> WHAT THE TASK ASKS: Print, in exact form, the lines below from the one containing "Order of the" through the one containing "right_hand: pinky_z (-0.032", and omit all others.

> DATA TO USE:
....................

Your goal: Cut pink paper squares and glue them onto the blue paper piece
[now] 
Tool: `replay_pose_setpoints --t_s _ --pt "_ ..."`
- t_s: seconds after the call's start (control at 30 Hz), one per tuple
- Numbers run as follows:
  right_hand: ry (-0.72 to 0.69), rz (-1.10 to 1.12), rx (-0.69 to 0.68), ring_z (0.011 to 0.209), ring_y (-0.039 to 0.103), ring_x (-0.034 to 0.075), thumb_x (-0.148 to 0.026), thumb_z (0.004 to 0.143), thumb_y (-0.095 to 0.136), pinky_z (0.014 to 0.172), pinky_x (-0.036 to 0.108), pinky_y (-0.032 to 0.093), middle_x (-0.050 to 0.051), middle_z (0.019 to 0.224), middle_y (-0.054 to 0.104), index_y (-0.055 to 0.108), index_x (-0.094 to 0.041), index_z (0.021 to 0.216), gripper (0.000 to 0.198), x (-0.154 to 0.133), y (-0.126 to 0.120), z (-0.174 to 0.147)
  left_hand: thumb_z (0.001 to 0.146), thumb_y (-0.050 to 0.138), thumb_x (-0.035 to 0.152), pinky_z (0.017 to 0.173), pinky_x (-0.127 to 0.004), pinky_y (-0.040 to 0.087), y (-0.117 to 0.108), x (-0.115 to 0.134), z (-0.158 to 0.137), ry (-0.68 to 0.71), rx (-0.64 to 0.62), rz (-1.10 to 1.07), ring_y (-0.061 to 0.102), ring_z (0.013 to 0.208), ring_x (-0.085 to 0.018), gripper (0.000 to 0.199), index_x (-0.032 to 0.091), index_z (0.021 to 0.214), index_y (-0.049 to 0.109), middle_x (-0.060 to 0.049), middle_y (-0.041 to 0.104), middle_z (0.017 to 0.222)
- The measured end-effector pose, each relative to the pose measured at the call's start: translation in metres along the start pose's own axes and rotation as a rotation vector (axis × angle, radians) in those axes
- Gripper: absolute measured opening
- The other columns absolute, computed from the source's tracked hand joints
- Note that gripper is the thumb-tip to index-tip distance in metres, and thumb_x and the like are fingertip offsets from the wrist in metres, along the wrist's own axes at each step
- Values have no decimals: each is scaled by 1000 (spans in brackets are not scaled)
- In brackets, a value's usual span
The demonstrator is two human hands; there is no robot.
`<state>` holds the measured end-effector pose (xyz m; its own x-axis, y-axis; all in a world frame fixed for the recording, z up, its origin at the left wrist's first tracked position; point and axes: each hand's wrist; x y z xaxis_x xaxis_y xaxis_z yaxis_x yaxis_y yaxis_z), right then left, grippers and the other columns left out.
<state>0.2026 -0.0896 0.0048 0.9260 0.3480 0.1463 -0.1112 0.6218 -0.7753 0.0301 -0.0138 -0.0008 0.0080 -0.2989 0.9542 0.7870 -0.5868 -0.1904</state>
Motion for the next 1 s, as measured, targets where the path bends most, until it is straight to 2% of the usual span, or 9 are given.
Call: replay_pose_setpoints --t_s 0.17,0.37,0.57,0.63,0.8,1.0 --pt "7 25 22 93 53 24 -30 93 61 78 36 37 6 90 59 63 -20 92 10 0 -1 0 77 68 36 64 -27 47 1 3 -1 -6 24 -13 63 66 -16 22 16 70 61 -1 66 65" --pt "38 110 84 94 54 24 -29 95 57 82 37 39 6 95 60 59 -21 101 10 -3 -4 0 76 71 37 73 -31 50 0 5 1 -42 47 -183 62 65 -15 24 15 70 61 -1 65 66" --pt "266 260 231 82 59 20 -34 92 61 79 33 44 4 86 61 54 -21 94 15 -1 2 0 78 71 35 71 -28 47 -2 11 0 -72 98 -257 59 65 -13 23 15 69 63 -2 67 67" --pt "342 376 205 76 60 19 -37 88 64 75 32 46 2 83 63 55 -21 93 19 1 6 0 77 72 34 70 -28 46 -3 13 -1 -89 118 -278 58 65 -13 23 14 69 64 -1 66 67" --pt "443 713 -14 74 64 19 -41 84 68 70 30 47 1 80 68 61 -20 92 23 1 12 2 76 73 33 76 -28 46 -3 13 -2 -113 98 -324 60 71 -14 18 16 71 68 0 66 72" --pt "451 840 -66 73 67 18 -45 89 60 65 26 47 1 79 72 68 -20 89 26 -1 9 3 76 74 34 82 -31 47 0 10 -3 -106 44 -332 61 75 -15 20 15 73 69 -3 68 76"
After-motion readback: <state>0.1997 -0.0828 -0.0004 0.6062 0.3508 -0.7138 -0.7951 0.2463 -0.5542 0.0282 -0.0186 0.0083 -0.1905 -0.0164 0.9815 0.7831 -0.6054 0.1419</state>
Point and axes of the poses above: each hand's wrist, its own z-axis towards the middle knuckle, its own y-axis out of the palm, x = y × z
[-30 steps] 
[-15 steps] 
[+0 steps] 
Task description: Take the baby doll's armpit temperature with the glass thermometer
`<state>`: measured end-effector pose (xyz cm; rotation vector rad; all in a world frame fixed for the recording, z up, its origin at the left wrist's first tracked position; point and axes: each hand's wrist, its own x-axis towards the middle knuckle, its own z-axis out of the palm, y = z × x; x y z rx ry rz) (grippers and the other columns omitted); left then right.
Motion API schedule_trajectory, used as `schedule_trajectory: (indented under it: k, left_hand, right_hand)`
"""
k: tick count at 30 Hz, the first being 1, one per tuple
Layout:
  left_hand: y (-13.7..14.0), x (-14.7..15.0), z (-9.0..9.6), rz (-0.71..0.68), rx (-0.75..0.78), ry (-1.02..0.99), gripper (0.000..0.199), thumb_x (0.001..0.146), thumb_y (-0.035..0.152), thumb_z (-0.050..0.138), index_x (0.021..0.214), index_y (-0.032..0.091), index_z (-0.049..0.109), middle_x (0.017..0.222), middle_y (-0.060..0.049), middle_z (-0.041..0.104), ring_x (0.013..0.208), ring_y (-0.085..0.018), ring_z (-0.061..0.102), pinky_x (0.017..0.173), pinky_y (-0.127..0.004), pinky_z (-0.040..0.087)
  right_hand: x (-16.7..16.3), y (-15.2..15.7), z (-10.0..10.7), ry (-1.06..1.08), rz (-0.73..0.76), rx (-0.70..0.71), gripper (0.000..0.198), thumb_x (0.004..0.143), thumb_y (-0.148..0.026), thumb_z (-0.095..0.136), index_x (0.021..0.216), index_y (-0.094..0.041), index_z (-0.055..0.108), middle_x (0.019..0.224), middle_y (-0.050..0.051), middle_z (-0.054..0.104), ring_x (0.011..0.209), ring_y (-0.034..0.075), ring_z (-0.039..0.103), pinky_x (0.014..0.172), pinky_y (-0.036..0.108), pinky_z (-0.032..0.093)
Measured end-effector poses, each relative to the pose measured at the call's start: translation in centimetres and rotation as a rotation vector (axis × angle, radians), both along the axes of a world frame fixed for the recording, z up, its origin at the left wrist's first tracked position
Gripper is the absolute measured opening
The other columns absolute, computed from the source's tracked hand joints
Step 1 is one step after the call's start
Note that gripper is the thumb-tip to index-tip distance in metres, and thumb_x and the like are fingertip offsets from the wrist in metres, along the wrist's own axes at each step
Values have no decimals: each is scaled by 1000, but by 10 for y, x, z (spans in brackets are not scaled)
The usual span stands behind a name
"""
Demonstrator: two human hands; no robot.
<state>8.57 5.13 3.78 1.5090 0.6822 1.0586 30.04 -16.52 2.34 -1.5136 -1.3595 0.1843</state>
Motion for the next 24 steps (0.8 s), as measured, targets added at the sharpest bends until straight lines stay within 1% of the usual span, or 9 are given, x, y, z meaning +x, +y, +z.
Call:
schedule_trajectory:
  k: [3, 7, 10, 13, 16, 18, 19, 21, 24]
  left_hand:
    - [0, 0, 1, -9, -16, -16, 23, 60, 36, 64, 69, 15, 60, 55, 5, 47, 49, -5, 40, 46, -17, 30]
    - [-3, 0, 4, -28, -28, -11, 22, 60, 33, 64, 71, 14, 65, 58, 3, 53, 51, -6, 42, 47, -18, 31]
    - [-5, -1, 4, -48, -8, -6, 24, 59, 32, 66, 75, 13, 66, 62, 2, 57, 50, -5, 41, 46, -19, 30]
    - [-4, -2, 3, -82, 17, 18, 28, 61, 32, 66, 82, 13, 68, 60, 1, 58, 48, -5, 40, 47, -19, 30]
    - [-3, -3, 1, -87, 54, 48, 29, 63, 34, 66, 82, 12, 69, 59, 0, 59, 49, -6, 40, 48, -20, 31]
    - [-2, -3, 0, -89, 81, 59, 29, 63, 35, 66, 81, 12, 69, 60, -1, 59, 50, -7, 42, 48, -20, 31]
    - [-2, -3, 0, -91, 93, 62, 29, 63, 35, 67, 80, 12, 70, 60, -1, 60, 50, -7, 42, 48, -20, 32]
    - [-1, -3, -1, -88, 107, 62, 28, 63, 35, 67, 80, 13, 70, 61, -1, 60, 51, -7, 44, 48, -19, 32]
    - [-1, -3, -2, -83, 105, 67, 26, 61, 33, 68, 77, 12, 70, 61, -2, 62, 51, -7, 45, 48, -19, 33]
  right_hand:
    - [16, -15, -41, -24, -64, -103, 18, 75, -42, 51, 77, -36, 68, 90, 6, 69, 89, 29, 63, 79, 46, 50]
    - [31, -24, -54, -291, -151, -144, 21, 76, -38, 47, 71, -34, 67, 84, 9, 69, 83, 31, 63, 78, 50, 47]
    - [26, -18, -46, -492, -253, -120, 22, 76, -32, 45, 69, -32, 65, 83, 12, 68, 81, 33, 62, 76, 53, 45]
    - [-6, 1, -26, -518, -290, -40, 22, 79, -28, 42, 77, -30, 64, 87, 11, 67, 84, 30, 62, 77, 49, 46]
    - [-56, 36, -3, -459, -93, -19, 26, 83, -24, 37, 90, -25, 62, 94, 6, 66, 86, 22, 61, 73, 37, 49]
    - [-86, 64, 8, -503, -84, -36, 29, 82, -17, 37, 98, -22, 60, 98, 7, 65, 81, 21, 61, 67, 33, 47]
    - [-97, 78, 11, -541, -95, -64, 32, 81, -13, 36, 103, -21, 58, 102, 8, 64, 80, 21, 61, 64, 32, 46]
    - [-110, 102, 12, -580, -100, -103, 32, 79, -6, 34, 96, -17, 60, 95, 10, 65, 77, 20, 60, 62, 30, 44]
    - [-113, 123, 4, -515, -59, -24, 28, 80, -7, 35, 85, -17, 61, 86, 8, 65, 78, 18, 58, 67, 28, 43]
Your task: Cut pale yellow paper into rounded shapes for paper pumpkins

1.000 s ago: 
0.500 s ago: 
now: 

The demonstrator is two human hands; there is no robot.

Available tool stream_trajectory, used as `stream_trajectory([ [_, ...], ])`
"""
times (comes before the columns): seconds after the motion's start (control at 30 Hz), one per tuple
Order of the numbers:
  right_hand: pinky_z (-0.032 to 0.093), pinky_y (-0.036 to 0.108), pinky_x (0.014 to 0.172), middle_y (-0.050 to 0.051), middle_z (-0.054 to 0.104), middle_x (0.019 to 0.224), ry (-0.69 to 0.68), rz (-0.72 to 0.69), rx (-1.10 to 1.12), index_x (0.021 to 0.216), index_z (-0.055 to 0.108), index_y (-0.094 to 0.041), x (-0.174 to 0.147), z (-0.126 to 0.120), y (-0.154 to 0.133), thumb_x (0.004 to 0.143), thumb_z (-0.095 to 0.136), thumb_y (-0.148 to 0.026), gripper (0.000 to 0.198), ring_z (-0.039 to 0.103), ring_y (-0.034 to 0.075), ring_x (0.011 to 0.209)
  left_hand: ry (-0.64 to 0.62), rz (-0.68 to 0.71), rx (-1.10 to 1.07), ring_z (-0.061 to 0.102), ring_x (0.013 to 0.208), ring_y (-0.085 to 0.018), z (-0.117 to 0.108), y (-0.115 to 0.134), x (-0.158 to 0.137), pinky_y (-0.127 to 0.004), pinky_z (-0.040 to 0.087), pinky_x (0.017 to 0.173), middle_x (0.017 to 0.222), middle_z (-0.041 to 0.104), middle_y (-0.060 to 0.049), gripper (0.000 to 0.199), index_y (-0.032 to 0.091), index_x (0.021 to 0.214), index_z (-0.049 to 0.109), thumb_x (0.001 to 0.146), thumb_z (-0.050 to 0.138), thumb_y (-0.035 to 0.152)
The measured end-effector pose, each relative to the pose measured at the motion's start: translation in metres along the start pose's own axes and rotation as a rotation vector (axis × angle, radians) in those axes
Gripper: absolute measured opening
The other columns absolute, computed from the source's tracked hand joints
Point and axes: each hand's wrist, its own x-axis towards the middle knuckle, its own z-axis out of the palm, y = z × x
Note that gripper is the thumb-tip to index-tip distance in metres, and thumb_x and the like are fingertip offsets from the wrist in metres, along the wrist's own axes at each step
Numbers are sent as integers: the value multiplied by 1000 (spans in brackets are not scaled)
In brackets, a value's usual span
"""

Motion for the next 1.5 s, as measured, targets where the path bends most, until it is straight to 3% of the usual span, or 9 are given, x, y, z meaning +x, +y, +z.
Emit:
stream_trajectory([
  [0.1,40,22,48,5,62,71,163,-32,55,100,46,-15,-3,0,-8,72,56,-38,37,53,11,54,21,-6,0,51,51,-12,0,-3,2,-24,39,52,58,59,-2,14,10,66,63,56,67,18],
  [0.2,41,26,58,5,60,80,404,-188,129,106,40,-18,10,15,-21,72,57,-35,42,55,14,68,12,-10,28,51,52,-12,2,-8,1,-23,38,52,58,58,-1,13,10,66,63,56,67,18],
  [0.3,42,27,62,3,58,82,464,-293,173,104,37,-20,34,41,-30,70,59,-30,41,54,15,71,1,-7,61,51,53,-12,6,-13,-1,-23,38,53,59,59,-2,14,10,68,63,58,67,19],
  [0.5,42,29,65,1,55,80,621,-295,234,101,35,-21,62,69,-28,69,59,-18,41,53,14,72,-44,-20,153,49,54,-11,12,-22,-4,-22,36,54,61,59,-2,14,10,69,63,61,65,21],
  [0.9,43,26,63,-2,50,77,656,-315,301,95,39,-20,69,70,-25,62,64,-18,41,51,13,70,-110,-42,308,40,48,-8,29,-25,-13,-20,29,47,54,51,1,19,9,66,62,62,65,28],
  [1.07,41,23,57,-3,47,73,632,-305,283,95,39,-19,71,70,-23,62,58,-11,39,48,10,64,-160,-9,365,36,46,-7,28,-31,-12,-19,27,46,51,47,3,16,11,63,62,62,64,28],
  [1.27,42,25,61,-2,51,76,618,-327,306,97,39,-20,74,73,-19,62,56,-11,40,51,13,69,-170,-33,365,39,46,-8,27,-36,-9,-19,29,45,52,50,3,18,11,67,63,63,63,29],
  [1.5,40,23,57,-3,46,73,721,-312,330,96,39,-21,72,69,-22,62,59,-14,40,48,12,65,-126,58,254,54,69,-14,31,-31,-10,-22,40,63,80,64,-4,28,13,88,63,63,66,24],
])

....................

> TASK RESPONSE:
Order of the numbers:
  right_hand: pinky_z (-0.032 to 0.093), pinky_y (-0.036 to 0.108), pinky_x (0.014 to 0.172), middle_y (-0.050 to 0.051), middle_z (-0.054 to 0.104), middle_x (0.019 to 0.224), ry (-0.69 to 0.68), rz (-0.72 to 0.69), rx (-1.10 to 1.12), index_x (0.021 to 0.216), index_z (-0.055 to 0.108), index_y (-0.094 to 0.041), x (-0.174 to 0.147), z (-0.126 to 0.120), y (-0.154 to 0.133), thumb_x (0.004 to 0.143), thumb_z (-0.095 to 0.136), thumb_y (-0.148 to 0.026), gripper (0.000 to 0.198), ring_z (-0.039 to 0.103), ring_y (-0.034 to 0.075), ring_x (0.011 to 0.209)

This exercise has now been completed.